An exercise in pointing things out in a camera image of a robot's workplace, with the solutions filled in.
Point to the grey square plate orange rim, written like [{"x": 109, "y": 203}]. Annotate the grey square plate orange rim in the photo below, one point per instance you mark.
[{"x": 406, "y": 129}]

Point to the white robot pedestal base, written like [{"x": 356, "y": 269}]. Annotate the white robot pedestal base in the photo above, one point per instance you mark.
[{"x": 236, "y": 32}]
- - - - -
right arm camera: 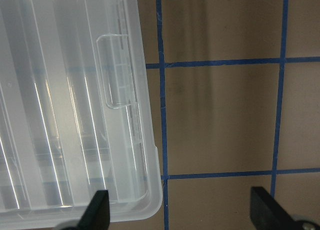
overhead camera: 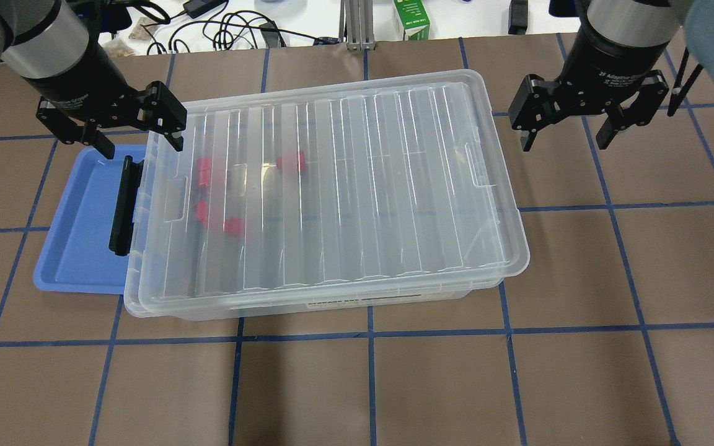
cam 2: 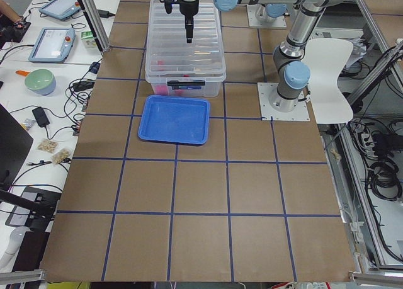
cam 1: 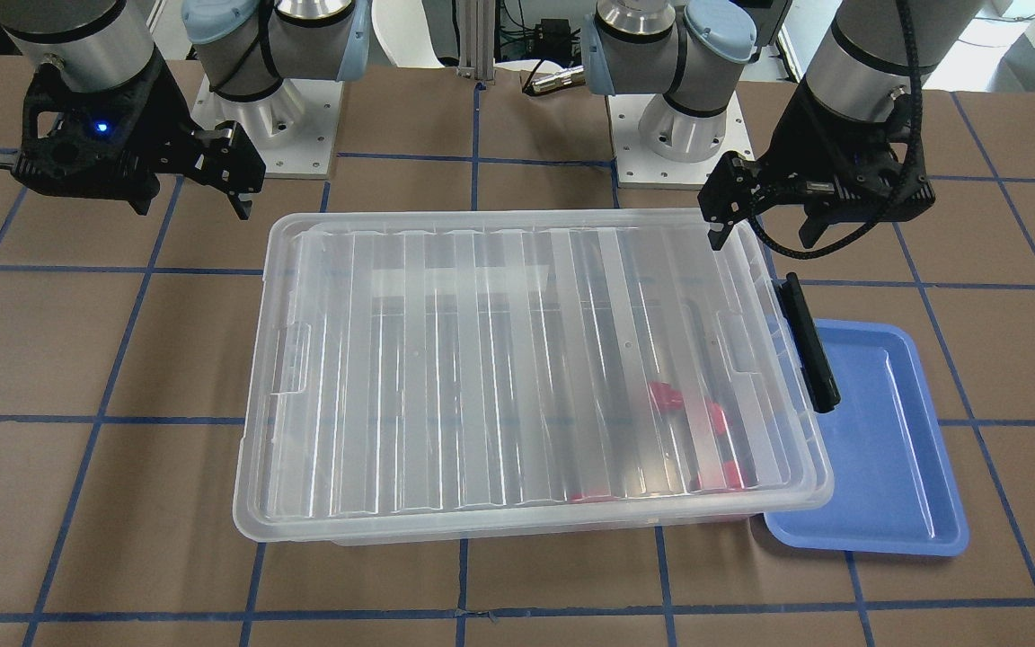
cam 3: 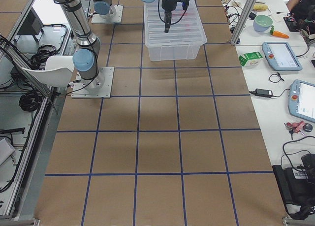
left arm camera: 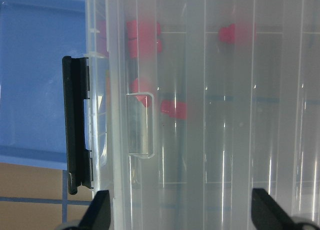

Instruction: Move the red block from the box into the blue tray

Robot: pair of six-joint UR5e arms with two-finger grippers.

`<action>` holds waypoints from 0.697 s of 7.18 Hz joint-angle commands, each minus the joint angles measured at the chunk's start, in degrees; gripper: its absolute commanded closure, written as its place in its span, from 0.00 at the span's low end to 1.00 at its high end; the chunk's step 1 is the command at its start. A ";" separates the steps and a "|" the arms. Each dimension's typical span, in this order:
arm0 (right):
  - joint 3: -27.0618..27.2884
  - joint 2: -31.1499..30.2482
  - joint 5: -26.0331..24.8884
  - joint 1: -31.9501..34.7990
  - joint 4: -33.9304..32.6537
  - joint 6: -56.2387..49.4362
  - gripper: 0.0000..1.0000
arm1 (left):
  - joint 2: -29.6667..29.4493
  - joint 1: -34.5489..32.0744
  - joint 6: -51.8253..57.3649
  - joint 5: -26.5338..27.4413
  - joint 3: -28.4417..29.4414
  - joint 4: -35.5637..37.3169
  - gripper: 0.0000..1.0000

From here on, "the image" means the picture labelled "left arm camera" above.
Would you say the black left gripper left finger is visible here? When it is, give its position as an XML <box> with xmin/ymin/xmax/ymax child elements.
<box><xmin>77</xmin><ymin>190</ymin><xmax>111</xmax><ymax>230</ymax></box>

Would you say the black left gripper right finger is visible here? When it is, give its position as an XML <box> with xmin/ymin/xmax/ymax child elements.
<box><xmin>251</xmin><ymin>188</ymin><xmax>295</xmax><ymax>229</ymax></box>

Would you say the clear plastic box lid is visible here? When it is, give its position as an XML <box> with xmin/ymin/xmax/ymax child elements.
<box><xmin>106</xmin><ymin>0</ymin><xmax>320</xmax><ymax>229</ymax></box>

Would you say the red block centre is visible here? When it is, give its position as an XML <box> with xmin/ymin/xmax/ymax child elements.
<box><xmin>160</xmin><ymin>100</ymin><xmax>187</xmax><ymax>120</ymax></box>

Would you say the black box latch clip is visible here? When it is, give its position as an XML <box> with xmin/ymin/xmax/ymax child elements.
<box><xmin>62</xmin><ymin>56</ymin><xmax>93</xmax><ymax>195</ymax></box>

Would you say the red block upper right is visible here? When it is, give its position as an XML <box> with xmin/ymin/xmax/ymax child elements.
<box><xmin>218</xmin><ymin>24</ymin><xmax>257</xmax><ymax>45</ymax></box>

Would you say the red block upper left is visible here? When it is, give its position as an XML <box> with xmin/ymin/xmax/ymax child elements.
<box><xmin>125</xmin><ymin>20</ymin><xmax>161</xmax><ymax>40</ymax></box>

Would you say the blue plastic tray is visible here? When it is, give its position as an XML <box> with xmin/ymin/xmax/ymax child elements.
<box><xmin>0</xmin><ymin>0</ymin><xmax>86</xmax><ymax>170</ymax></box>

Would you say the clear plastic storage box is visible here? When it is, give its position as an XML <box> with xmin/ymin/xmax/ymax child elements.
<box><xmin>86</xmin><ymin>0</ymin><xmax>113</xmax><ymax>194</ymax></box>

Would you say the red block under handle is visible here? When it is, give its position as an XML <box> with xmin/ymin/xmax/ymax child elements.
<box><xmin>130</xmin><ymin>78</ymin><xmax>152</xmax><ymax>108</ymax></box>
- - - - -
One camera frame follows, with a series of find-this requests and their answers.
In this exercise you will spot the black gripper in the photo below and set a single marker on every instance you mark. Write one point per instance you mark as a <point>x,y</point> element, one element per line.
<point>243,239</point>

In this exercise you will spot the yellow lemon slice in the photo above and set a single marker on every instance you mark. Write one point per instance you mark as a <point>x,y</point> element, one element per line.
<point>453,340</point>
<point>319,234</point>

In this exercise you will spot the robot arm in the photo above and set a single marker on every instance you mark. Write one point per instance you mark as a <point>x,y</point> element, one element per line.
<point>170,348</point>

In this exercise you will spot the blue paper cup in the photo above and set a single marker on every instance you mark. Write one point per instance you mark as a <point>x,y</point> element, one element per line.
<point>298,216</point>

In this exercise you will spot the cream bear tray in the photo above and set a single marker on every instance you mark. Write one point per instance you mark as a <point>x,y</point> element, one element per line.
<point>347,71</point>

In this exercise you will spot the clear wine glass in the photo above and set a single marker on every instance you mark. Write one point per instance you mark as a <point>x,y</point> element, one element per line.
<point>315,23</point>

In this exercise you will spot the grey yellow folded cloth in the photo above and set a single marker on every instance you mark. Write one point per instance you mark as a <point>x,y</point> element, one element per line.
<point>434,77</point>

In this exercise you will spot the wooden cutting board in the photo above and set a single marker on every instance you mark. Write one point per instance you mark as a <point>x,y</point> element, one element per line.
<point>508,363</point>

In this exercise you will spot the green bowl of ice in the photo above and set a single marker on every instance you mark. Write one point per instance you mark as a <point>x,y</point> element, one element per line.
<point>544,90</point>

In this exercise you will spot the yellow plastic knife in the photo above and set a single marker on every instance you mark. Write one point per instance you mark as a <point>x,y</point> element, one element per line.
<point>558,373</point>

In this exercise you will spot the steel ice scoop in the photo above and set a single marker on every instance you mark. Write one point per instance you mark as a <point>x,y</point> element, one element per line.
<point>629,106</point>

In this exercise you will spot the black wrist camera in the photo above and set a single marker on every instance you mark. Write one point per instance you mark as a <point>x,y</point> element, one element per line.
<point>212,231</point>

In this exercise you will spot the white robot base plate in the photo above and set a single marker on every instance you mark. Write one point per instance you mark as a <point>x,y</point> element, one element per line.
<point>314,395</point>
- - - - -
(DESCRIPTION OF THE TASK):
From the listing above, output exactly the run of lines that starts with the line containing "In this exercise you will spot the green" and ends with the line containing "<point>544,90</point>".

(EXERCISE ANSWER):
In this exercise you will spot the green bowl of ice in the photo above and set a single marker on every instance you mark. Write one point per instance you mark as a <point>x,y</point> element, one element per line.
<point>544,90</point>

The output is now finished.